G20: Washington wants a minimum corporate tax rate

If the United States is inclined to harmonize taxation at the global level, it is because they themselves have planned to make companies pay more to finance their colossal investment plan.

The United States wants to push its international partners to find an agreement on a minimum tax rate for companies, regardless of the country in which they are located, at a time when they themselves want to finance an investment plan by increasing their corporate taxes. “We are working with the G20 countries to agree on a minimum corporate tax rate”Joe Biden’s Economy and Finance Minister Janet Yellen said Monday, April 5, during a speech in Chicago.

The objective: “End this race to the bottom”, to which the countries are engaged, which, to attract companies to their territory and guarantee them a competitive environment, offer companies ever lower tax rates. “Together, we can use minimum global corporate taxation to ensure that the global economy thrives on a more level playing field in the taxation of multinationals.”, assured Janet Yellen.

If the United States is so inclined to harmonize corporate taxation, it is because they themselves have planned to make companies pay more, to finance the ambitious investment plan of 2,000 billion dollars over eight years in transport, industry and Internet networks, presented on March 31 by President Joe Biden. He wants to increase the corporate tax, which would go from 21% to 28%. But the negotiations in Congress promise to be complicated, the measure being far from unanimous.
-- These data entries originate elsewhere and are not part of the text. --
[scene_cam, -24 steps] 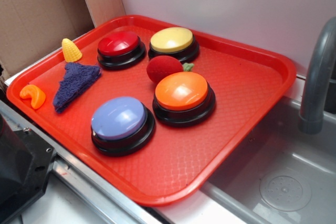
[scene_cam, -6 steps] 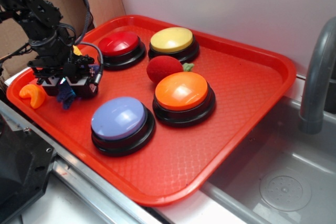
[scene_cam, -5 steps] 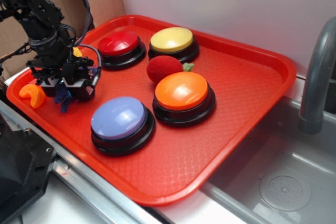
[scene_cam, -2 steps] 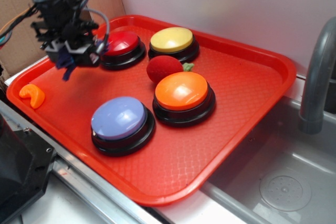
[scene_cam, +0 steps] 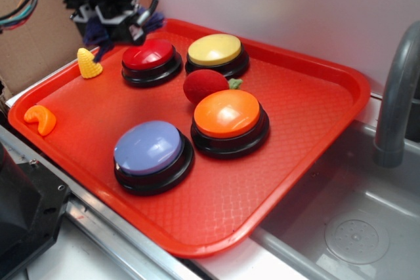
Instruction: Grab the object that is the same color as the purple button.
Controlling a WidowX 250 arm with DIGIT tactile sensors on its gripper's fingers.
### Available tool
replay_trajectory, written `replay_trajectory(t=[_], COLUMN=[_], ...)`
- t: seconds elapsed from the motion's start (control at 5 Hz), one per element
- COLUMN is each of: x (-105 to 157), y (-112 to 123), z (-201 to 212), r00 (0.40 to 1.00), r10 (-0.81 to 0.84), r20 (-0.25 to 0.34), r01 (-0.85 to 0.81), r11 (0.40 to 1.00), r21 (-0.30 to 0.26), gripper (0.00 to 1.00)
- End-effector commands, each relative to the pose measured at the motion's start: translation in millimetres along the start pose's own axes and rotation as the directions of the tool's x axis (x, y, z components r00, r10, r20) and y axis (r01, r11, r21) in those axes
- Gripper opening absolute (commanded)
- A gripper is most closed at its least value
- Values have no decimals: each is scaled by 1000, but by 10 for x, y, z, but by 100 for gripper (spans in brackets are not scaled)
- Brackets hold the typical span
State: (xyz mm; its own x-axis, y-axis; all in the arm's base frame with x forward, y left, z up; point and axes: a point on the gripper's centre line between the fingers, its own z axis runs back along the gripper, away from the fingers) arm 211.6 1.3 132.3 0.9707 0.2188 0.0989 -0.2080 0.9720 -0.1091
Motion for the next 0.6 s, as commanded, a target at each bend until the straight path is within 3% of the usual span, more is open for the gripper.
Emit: replay_trajectory(t=[0.0, 0.2, 0.4], x=[-44, -72, -34], y=[-353, -358, -208], z=[339, 293, 288], r00=[986, 985, 983], r10=[-164, -167, -178], r20=[31, 37, -45], r01=[166, 169, 174], r11=[983, 982, 982], r21=[-79, -83, -67], gripper=[0, 0, 28])
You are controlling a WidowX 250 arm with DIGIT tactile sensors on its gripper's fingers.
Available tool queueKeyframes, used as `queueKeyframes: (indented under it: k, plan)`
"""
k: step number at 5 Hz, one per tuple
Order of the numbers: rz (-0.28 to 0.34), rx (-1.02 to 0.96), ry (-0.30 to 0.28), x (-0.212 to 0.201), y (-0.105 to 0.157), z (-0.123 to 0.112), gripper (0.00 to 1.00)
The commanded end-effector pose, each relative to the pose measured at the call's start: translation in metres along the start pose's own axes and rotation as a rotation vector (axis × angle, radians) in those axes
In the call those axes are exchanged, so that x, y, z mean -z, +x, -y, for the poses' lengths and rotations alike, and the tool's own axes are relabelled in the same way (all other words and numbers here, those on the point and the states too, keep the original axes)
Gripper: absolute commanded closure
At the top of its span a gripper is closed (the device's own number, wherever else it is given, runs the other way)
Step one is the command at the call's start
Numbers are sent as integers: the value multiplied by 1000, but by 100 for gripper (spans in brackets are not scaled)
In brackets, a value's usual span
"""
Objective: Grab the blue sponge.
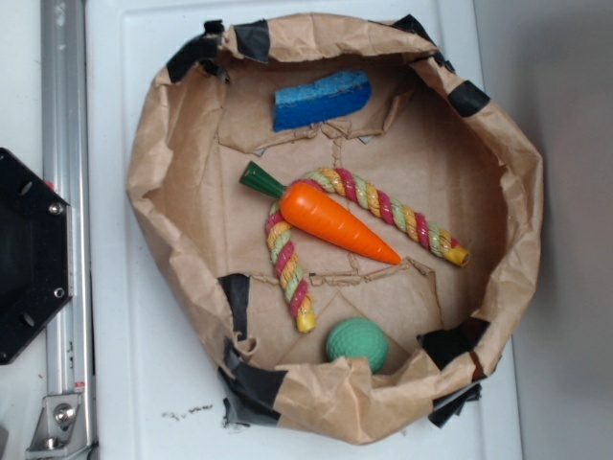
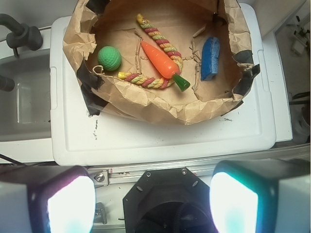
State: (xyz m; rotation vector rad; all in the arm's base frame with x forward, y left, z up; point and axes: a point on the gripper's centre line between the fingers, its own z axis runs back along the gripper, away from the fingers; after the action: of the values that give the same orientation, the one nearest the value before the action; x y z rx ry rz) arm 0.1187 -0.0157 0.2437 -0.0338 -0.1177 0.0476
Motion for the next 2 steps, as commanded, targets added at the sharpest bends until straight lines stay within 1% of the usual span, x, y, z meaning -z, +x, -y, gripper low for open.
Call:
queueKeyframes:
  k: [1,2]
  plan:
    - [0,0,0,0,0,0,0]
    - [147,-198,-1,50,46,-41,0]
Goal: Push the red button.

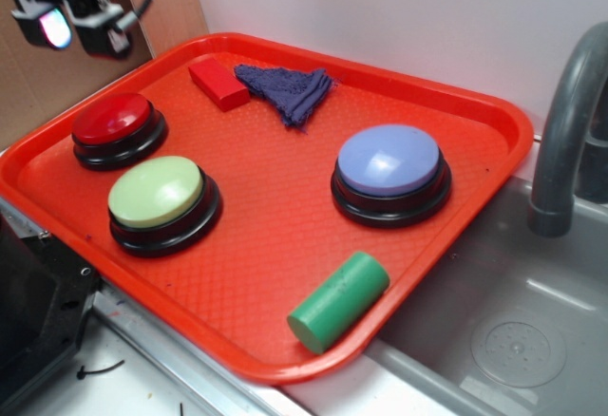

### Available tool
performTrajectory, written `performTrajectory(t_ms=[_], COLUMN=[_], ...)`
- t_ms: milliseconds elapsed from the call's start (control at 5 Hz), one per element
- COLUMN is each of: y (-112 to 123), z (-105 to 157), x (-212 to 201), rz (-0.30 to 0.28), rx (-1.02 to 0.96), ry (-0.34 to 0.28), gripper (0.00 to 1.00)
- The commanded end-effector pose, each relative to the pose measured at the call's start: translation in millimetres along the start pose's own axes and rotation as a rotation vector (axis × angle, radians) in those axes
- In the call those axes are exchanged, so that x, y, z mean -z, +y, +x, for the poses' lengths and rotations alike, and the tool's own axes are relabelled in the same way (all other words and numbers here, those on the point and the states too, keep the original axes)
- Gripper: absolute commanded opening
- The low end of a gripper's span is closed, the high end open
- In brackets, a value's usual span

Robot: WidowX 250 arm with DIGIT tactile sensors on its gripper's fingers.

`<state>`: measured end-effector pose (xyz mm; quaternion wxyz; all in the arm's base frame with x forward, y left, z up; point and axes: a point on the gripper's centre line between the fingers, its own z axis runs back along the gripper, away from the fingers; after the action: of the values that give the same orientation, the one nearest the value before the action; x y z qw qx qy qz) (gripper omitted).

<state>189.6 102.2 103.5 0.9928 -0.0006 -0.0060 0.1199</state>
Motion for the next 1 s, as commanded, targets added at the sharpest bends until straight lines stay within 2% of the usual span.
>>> performTrajectory(t_ms=[0, 400, 600, 800], y=[15.7, 6.9, 6.3, 4.1], z=[-3.0, -3.5, -4.7, -6.0], x=[45.3, 51.0, 35.2, -5.7], rz=[0.069, 0.060, 0.065, 0.083], rx=[0.044, 0.074, 0.059, 0.032], ry=[0.001, 0.006, -0.007, -0.013], gripper=[1.00, 1.00, 1.00, 1.00])
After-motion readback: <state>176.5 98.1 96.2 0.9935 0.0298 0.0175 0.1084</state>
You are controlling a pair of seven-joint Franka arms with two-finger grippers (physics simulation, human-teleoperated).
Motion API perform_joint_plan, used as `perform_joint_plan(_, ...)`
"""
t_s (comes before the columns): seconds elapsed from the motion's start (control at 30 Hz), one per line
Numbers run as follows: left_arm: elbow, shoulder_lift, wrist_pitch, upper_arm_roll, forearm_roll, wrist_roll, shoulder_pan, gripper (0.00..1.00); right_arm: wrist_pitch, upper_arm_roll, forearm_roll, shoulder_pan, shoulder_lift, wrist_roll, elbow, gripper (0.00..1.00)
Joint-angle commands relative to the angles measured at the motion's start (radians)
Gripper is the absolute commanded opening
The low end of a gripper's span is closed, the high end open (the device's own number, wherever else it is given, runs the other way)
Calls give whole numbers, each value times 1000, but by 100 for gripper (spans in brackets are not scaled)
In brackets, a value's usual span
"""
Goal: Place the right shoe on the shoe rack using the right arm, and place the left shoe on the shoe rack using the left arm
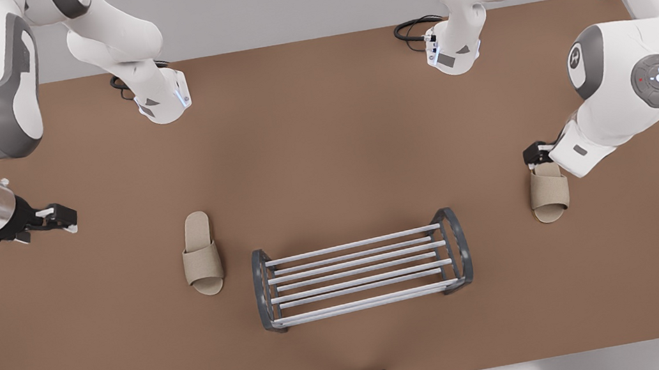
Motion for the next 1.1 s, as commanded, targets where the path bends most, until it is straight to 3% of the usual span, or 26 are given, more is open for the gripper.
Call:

And if a minimum tax rate is adopted internationally, this would prevent the country from being deserted by companies, in favor of more generous neighbors.

We’re talking about a 28% rate that seems fair to everyone. “

Joe biden

The subject should be discussed Wednesday, at a meeting of the G20. The organization hopes to reach an agreement by the meeting of finance ministers and central bankers of member countries on July 9 and 10. “This will be a topic for the G20 on Wednesday at its meeting and so I want to say that taxes are important for development and it is essential that the world does things right”, reacted the President of the World Bank David Malpass, interviewed on the CNBC channel on the eve of the opening of their joint spring meetings with the IMF.

Facing criticism, Joe Biden repeated Monday to reporters that the tax hike should not lead American companies to move abroad. “We are talking about a rate of 28% which seems fair to everyone”, he stressed. He was also offended that the United States counted “51 or 52 groups” among the richest 500 “Who have not paid a single penny of tax for three years”.

Defeating criticisms of the negative consequences for businesses of such legislation, Janet Yellen also felt that it could on the contrary (stimulate) innovation, growth and prosperity ”. “Competitiveness isn’t all about how US-based companies stack up against other companies in global M&A tenders.”, said the Secretary of the Treasury. Indeed, she continued, “It is about ensuring that governments have stable tax systems that generate sufficient income for essential public investments and to respond to crises, and that government funding is shared equitably among citizens”.

Janet Yellen, during a Senate hearing a few days earlier, had already expressed support for a hike in US corporate taxes as part of a global agreement negotiated at the Organization for Economic Co-operation and Development ( OECD). The draft agreement discussed at the G20 concerns all sectors of activity, but it is particularly acute for digital multinationals, which pay taxes often unrelated to the amount of their profits and have been the big winners in 2020 of the Covid-19 pandemic.